TBP: What impacts have you seen on children’s health in the homes you have repaired?
JG: We’re hearing things like, ‘I used to go four times to the emergency room. After you guys came in, we haven’t gone.’ We have case studies actually that some of the children have stopped taking medication or reduced medication as a result of no more triggers in the house. Just in that year. Parents are not missing days of work. Children are attending school. Behaviors are much better.
TBP: We heard about an app you are working to release in July that was inspired by what you learned during the pandemic.

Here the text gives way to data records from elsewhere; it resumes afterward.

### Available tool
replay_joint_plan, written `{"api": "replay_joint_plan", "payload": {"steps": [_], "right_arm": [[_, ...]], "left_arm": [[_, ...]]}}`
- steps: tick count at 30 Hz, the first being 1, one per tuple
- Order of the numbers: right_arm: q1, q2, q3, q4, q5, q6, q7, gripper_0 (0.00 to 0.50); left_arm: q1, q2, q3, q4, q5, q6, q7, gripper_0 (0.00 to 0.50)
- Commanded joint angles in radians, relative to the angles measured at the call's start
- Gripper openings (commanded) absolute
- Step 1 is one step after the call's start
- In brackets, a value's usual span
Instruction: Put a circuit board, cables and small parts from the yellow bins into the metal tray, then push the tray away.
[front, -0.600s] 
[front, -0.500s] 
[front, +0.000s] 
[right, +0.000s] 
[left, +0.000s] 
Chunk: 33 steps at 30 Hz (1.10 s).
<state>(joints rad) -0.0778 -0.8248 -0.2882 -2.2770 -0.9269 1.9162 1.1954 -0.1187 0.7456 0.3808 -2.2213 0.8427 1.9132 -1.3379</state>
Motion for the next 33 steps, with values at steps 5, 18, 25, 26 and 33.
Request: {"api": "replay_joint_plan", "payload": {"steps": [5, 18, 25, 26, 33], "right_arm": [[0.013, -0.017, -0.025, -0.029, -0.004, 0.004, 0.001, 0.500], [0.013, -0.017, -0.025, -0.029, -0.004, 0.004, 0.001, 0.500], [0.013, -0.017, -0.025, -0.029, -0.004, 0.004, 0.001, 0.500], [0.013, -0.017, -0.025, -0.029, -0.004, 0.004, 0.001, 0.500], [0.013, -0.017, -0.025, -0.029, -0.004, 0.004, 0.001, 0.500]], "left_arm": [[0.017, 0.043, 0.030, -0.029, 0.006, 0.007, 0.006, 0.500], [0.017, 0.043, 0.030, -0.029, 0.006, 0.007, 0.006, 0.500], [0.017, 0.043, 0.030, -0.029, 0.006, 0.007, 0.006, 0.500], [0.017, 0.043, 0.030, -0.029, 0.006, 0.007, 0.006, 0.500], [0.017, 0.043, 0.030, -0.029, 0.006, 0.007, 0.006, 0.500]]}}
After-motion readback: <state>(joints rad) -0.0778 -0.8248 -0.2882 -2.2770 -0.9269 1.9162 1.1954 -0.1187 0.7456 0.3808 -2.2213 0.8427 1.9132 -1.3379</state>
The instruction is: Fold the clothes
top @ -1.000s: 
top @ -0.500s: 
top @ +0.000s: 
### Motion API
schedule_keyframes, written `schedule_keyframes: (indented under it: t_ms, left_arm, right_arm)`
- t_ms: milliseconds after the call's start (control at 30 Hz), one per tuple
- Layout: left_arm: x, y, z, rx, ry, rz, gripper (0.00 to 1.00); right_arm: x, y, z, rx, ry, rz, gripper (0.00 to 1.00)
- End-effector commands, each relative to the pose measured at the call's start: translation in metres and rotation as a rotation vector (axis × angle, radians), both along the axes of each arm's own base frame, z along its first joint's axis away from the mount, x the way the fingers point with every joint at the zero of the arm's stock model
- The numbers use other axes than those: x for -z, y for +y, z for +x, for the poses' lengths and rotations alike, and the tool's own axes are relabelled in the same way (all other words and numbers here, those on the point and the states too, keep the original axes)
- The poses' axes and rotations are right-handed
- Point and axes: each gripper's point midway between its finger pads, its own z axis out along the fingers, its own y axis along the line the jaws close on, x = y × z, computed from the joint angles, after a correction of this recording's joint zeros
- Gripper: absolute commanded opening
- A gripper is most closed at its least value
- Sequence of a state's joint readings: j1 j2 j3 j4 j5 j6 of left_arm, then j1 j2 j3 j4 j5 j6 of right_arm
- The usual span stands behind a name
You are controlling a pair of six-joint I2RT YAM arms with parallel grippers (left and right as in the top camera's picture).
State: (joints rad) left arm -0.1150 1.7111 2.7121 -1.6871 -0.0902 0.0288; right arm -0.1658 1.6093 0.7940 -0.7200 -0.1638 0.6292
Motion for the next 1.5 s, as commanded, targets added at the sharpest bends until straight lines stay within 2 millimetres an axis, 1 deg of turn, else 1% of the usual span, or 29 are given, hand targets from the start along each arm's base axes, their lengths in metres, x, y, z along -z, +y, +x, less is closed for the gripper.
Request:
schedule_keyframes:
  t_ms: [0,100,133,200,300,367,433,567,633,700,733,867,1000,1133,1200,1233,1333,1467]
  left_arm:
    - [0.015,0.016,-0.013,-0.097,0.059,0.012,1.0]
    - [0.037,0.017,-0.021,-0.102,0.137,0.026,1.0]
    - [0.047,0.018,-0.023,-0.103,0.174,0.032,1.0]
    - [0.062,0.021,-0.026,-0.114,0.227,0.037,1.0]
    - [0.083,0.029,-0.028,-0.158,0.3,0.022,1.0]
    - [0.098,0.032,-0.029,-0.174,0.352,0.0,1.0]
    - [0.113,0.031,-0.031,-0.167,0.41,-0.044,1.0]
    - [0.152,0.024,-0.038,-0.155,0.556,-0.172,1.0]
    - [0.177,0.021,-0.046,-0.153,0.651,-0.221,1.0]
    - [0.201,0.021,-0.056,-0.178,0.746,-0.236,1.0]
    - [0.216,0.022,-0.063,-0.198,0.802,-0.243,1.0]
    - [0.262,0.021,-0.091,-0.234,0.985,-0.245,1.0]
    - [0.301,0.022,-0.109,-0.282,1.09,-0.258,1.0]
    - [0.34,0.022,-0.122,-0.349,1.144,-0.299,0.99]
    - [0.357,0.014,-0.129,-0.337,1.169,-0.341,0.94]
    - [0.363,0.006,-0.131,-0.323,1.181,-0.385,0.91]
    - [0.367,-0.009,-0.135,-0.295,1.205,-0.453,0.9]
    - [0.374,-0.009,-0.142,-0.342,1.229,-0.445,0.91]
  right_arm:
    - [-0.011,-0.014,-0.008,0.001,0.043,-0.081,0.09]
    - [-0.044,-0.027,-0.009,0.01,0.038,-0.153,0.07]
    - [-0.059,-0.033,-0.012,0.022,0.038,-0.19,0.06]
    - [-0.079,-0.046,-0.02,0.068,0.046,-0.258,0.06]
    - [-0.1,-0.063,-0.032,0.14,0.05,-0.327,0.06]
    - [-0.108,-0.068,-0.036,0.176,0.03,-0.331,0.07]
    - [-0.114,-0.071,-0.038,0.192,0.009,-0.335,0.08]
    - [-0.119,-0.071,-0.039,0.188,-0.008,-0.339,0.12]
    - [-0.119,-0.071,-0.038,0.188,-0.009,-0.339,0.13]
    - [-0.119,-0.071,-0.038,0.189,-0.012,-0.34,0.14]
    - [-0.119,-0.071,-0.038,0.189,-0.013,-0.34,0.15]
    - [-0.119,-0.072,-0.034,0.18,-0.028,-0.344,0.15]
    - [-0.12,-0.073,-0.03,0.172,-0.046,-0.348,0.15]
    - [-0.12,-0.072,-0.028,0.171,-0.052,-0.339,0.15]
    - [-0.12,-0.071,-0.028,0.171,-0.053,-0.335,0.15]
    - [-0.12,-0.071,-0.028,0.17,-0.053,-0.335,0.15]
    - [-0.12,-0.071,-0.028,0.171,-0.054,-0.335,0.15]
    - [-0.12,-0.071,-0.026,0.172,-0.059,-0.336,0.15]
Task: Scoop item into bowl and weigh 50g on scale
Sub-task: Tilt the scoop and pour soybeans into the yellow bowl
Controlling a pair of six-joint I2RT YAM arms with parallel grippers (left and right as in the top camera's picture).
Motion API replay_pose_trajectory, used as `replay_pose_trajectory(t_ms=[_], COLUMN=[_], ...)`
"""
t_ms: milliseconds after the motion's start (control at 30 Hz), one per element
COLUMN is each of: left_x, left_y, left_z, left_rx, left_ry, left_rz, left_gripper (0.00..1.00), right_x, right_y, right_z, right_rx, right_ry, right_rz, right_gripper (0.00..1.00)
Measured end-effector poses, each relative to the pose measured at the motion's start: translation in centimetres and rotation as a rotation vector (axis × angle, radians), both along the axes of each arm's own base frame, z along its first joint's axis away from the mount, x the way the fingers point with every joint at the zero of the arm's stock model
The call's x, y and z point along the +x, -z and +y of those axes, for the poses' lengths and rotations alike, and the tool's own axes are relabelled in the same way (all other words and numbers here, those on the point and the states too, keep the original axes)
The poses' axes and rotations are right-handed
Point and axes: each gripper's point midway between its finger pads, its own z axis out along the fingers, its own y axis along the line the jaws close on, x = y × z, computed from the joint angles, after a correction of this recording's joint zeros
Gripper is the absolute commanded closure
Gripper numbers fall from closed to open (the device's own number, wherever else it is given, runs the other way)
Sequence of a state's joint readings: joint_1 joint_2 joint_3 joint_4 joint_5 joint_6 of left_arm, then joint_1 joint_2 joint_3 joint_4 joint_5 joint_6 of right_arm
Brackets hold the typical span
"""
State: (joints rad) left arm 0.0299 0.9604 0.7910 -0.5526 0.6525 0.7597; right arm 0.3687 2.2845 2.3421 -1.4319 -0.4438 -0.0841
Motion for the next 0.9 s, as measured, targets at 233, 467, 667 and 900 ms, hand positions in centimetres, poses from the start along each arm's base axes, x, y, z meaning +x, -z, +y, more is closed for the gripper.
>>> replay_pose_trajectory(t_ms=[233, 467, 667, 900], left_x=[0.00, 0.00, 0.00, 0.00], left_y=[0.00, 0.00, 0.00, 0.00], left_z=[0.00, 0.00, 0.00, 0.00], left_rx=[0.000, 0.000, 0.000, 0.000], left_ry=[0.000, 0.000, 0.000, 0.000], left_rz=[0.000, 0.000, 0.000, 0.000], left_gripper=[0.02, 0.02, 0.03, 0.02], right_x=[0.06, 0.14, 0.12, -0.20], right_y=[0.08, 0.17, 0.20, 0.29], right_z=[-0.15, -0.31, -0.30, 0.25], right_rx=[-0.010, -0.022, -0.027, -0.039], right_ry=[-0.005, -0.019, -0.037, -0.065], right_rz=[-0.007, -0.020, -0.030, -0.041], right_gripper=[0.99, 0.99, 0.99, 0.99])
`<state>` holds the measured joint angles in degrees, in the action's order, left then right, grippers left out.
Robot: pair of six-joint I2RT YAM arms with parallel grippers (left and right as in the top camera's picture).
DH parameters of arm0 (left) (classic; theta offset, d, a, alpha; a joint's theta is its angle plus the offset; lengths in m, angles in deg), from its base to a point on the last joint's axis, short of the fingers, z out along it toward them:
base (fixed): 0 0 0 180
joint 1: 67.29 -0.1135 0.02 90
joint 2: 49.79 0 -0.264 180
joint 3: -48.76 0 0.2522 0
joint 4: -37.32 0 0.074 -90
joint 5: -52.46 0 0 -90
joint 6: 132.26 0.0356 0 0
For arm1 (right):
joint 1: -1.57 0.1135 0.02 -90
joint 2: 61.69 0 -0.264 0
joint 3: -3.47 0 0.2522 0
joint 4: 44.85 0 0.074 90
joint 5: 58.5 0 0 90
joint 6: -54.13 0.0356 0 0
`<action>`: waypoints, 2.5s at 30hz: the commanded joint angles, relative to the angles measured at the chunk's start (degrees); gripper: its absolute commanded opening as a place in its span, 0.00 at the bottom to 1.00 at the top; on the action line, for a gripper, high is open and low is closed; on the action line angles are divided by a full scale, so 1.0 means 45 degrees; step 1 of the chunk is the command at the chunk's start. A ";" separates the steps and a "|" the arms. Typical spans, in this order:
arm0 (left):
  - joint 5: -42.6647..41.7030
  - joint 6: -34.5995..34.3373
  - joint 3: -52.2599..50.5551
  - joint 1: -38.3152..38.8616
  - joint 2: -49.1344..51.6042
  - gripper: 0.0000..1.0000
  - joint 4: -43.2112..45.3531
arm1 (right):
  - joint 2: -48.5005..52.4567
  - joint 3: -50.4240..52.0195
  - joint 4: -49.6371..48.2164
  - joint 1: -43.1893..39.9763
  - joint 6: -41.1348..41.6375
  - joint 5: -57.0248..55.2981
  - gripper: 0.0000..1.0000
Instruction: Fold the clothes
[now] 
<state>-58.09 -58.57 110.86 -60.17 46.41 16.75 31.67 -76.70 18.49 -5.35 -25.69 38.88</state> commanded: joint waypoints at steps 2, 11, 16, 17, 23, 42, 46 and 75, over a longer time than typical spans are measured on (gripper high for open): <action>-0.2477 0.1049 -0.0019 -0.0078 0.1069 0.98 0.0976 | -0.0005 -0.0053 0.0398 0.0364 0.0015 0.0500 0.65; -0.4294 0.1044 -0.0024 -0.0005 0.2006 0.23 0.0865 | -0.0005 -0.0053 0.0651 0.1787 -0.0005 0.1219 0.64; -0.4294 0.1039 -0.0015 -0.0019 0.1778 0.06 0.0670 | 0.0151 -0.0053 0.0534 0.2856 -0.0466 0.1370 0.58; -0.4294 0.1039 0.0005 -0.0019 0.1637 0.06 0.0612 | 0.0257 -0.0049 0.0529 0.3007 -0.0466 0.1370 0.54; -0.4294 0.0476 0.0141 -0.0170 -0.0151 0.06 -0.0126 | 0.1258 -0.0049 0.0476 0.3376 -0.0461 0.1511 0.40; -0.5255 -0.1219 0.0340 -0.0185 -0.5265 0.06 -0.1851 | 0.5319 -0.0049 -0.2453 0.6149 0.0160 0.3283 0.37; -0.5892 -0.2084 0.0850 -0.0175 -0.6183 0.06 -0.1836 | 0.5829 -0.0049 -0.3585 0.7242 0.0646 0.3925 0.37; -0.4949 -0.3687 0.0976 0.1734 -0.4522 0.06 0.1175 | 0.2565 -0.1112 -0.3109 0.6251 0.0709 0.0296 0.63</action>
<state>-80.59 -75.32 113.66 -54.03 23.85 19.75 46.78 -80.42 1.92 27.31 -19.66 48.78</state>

JG: During COVID, we learned that if the homeowner, through the use of tech, can walk us through what the needs are in the house, we can act quickly. With their phone they can take pictures and upload it to the data base, and that way we can know what’s going on in the house. When we are sending someone to do a professional home inspection, that person knows exactly where to go. And the classes can be taken online as well.
TBP: Tell us about your Take Home Kits.
JG: Once we have the home inspection completed, the program automatically distributes a Take Home Kit box to the homeowner. It includes items that will be utilized by the children like pillow covers, mattress covers, inhalers—things that will help them to be as healthy as possible in the house. It also contains the educational materials and allows them to log in to start getting the education.